At this simultaneously; Safety check module can be carried out the first heavily safety inspection when data are obtained; Promptly in the chained address process of data grabber extracting data, carry out the first heavily safety inspection in the chained address process of the additional typing module supplementary data in family, the chained address of safety just can be put into sorter and classify; In taxonomy database, carry out the second heavily safety inspection, promptly safety check module constantly travels through the chained address of the data of inspection in the safety database, checks its whether safety, and the data of safety just can keep; When the user clicks the chained address of certain clauses and subclauses through browser; The safety inspection engine can carry out the triple safe inspection; The webpage of promptly user being clicked carries out the actual time safety inspection; For unsafe chained address, the safety inspection engine can be pointed out user's potential risk, and reporting system is with the related data deletion of this chained address.
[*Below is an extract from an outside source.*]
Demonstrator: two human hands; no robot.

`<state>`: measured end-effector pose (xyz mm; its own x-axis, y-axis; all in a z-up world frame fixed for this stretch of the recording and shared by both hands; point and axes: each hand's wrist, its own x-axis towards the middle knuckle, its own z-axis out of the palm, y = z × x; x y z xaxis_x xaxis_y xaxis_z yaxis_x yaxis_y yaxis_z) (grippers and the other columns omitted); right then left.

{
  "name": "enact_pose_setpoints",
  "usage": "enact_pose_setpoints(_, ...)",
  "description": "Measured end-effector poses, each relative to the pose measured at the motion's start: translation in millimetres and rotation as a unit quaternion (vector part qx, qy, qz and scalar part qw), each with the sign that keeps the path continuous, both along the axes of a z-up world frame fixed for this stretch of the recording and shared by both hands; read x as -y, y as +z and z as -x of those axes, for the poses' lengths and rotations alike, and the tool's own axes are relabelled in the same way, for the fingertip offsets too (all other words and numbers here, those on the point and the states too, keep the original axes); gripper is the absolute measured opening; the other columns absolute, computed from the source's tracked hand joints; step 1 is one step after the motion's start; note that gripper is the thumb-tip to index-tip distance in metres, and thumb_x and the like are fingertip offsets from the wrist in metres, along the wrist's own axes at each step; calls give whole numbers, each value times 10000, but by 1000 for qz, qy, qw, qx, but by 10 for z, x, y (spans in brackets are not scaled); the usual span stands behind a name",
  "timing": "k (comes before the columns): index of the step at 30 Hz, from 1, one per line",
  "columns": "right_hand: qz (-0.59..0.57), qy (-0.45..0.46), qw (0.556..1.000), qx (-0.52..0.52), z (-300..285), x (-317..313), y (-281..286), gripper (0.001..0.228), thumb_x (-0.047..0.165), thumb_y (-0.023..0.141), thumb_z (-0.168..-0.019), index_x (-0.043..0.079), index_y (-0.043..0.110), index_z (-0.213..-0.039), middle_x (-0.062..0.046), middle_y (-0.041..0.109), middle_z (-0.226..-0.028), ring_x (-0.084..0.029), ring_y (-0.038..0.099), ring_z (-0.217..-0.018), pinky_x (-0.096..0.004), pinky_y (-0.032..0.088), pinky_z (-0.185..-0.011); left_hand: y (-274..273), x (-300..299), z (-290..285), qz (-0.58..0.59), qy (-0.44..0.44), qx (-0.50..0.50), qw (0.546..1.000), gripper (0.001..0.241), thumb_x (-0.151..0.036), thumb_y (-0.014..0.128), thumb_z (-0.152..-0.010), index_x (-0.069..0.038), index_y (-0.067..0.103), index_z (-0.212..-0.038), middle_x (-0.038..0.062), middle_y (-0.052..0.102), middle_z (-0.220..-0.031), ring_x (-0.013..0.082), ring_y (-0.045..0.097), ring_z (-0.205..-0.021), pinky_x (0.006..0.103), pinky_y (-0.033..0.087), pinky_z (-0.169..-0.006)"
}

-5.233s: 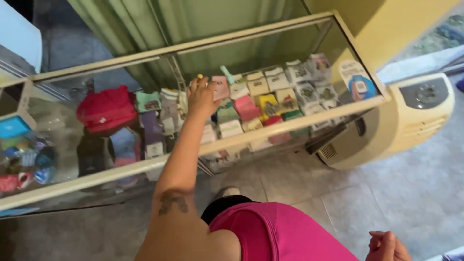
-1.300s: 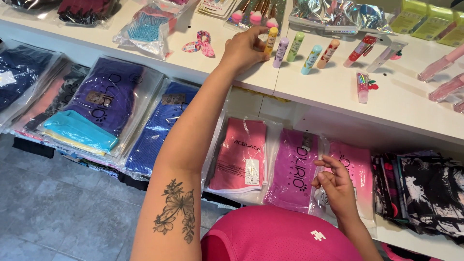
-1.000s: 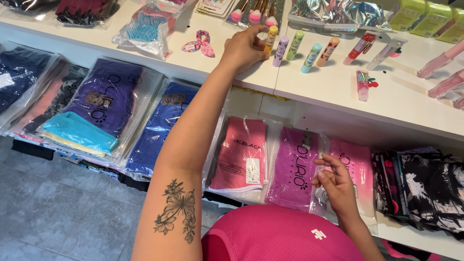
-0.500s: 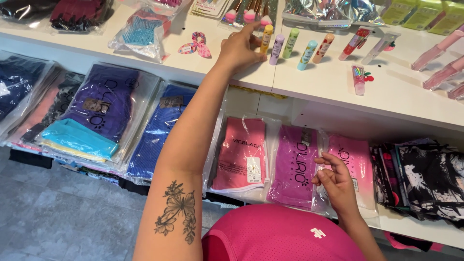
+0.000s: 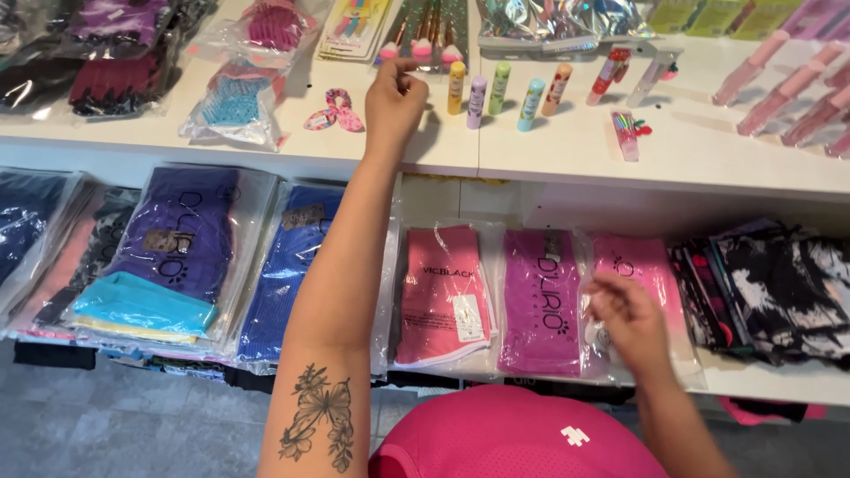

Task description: The person arranges small cosmetic tubes and lip glosses on a white retail shelf. They pick up items from a lower glass display case and place them in a row on the upper shelf, adjusting their positions to align them neatly.

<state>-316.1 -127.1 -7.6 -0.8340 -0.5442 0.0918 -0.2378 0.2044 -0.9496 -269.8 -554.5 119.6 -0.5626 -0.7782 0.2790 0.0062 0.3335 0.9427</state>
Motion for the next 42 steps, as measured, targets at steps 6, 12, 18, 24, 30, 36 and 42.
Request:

The application has reduced the risk that the user poisons through search through setting up network address safety dynamic chek mechanism.Grasp the typing management platform through setting up, solved the single problem of Data Source, realized obtaining by all kinds of means data, make data more comprehensively with abundant.Through setting up automatic classification system, realized the automatic classification and the screening function of data.Through setting up keyword intelligence suggestion model, refinement the user search demand, realized offering user's Search Results more accurately.Through setting up the industry Data Mining Mechanism, realize that a key of general utility functions is through.Reached and let user security search, the user does not worry harmful network address among the result; Cover, station search just can be obtained whole industry information comprehensively; Precisely the result returns the real valuable results to the user, rather than lets the user in the magnanimity result, oneself select; Quick through: as to the user immediate access to be provided, to select and need not get into the page again.
For system embodiment, because it is similar basically with method embodiment, so description is fairly simple, relevant part gets final product referring to the part explanation of method embodiment.
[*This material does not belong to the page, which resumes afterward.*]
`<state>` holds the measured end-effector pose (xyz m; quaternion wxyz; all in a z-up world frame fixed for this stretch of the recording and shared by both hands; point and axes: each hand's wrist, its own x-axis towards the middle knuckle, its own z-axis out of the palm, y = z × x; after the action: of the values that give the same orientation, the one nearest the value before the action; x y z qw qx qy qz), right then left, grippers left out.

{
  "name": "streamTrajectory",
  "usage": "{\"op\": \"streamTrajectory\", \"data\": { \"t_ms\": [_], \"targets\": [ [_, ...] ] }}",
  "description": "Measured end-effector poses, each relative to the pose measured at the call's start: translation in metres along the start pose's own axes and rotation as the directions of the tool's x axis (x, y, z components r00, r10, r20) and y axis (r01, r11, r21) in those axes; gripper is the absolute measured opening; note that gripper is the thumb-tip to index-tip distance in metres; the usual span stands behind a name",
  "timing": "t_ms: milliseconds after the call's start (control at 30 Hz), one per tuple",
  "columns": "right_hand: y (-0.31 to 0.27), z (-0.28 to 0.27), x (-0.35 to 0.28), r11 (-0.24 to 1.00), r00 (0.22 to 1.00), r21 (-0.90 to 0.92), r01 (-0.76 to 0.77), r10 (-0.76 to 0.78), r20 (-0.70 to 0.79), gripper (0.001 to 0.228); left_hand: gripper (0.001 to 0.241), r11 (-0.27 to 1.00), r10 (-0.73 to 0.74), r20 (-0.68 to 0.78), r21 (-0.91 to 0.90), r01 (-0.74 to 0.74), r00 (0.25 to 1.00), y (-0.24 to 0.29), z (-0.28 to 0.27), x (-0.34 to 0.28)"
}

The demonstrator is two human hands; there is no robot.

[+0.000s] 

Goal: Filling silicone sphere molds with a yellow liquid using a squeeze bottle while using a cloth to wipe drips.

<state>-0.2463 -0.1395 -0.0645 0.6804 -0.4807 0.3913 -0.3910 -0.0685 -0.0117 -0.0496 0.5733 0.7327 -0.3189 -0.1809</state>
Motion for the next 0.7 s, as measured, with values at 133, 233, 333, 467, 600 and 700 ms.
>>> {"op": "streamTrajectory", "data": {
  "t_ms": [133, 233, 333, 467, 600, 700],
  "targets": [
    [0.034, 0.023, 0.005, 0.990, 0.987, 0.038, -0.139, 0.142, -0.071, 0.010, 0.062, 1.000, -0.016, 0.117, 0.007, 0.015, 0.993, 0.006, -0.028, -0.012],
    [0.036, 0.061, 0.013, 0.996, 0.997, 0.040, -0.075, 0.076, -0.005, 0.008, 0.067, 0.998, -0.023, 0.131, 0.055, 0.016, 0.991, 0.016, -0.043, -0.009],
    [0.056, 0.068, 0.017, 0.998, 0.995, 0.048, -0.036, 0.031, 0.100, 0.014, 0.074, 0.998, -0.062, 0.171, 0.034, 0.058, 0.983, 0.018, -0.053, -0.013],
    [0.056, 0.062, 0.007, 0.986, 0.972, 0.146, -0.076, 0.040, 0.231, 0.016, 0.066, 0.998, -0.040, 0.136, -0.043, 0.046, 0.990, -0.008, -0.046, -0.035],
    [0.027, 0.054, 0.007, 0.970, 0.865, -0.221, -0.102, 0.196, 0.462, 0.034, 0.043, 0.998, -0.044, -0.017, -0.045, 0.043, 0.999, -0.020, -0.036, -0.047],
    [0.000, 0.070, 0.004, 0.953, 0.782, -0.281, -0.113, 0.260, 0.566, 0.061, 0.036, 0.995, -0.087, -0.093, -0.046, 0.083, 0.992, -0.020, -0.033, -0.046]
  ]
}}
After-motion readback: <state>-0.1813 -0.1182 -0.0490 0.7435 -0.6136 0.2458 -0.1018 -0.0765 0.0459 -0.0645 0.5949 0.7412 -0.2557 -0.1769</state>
Each embodiment in this instructions all adopts the mode of going forward one by one to describe, and what each embodiment stressed all is and the difference of other embodiment that identical similar part is mutually referring to getting final product between each embodiment.
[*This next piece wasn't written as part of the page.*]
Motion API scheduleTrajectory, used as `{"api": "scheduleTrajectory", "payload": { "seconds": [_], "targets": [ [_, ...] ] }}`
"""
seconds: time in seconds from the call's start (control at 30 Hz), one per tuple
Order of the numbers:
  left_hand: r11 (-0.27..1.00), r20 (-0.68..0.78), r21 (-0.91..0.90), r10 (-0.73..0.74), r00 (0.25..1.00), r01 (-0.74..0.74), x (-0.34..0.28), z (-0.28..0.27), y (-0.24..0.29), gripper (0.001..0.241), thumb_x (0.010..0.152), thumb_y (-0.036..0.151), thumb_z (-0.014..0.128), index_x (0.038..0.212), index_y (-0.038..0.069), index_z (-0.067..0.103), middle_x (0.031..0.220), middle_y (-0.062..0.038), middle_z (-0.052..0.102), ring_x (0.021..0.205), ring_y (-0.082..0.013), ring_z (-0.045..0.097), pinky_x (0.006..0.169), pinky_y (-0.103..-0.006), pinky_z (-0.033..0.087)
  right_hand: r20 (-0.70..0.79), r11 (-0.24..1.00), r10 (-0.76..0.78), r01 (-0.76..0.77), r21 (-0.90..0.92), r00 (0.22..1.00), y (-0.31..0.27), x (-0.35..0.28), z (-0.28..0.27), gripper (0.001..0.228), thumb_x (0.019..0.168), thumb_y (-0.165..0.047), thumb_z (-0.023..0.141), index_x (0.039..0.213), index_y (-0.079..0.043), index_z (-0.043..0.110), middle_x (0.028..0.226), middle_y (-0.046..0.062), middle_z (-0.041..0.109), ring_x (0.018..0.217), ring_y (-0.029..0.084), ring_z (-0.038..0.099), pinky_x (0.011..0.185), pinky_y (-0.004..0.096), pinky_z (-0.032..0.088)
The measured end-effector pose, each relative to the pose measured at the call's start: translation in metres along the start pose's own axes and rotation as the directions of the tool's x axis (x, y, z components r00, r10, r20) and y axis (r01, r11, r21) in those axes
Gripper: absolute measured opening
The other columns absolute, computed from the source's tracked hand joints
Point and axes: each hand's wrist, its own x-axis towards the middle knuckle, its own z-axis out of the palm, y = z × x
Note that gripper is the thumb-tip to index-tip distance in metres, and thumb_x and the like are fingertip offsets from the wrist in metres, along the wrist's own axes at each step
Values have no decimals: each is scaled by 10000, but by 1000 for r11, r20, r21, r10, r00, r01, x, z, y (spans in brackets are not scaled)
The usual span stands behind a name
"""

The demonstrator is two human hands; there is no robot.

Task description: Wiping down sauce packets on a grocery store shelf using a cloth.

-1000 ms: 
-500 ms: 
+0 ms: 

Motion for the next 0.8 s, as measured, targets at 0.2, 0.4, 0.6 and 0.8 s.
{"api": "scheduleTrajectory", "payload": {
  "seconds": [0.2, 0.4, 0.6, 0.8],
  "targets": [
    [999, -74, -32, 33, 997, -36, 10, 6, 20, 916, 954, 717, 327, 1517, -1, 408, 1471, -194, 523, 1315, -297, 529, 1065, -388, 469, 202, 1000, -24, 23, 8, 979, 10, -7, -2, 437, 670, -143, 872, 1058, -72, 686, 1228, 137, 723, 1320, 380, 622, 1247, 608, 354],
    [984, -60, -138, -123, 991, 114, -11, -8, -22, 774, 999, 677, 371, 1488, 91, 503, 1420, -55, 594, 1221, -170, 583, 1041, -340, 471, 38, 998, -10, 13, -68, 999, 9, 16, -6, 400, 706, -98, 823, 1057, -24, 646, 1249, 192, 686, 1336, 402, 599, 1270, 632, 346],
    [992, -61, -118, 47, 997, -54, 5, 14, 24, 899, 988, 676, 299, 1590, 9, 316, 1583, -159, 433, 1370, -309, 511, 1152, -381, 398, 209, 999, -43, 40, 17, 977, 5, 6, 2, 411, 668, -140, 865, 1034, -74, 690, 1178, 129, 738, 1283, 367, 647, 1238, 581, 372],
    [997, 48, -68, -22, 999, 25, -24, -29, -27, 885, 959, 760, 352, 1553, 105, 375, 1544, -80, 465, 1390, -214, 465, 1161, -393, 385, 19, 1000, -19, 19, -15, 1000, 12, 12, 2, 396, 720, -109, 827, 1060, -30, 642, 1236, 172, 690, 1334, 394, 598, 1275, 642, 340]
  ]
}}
More than to a kind of vertical intelligent uprightness searching method and system that the application provided; Carried out detailed introduction; Used concrete example among this paper the application's principle and embodiment are set forth, the explanation of above embodiment just is used to help to understand the application's method and core concept thereof; Simultaneously, for one of ordinary skill in the art, according to the application's thought, the part that on embodiment and range of application, all can change, in sum, this description should not be construed as the restriction to the application.